*** Opening of Input ***
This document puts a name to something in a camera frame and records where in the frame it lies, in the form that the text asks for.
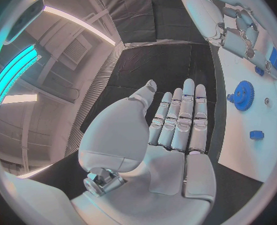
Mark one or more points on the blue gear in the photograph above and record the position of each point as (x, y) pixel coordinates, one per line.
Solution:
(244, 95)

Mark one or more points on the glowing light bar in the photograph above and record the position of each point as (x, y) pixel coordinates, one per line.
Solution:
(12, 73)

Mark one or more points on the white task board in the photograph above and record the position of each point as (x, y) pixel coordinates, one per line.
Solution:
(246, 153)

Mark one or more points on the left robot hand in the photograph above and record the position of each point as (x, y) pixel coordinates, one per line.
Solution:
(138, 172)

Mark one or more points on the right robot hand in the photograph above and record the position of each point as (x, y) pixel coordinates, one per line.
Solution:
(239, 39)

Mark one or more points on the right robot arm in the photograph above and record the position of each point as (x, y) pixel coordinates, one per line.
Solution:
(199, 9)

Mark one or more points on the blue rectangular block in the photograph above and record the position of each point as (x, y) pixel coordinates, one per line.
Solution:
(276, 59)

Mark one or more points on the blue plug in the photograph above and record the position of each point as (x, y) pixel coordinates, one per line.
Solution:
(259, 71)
*** Close of Input ***
*** Opening of Input ***
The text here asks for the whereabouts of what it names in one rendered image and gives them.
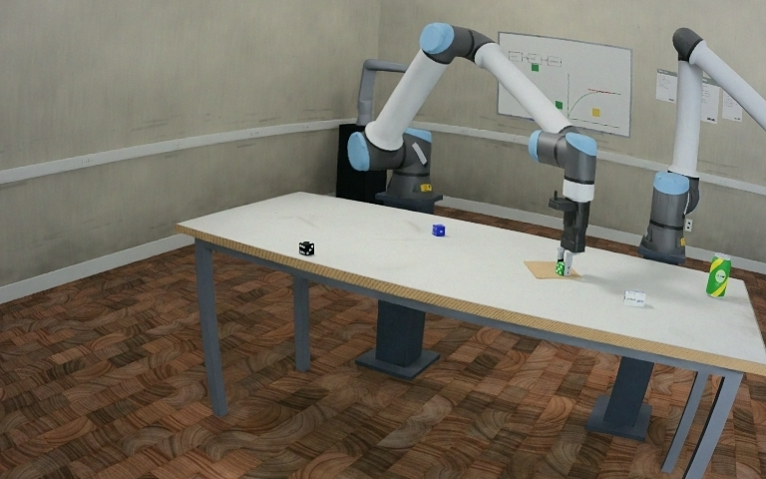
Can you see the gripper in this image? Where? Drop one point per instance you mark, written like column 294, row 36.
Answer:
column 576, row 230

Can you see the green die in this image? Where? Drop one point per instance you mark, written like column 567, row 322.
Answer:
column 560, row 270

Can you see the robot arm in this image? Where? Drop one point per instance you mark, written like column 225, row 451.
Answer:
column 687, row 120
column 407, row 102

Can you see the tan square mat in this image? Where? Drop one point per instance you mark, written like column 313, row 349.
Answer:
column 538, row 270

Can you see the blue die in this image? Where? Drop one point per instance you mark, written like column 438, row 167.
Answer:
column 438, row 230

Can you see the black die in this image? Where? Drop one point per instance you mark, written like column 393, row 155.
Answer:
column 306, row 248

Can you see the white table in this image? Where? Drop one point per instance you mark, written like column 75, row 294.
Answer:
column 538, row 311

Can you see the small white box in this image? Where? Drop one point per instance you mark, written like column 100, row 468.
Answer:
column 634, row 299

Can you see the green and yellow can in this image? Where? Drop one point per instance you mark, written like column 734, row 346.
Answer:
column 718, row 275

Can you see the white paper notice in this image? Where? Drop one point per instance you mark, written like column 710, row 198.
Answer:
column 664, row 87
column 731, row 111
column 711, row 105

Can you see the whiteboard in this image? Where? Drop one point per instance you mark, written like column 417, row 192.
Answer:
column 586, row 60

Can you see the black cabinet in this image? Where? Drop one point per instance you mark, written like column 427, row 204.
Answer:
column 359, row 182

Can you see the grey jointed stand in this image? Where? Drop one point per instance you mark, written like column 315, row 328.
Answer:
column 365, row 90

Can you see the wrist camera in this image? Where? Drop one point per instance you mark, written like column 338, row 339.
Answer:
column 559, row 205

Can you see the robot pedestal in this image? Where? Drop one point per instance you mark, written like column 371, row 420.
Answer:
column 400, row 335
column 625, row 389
*** Close of Input ***
Copy out, from the material above, each line where the word "asks" is present.

Your response:
This document puts a name to something in a camera frame and records where in the frame it lies, in the form that the text asks for.
The text here asks for the whereabouts of what it names in one rendered image and gives them.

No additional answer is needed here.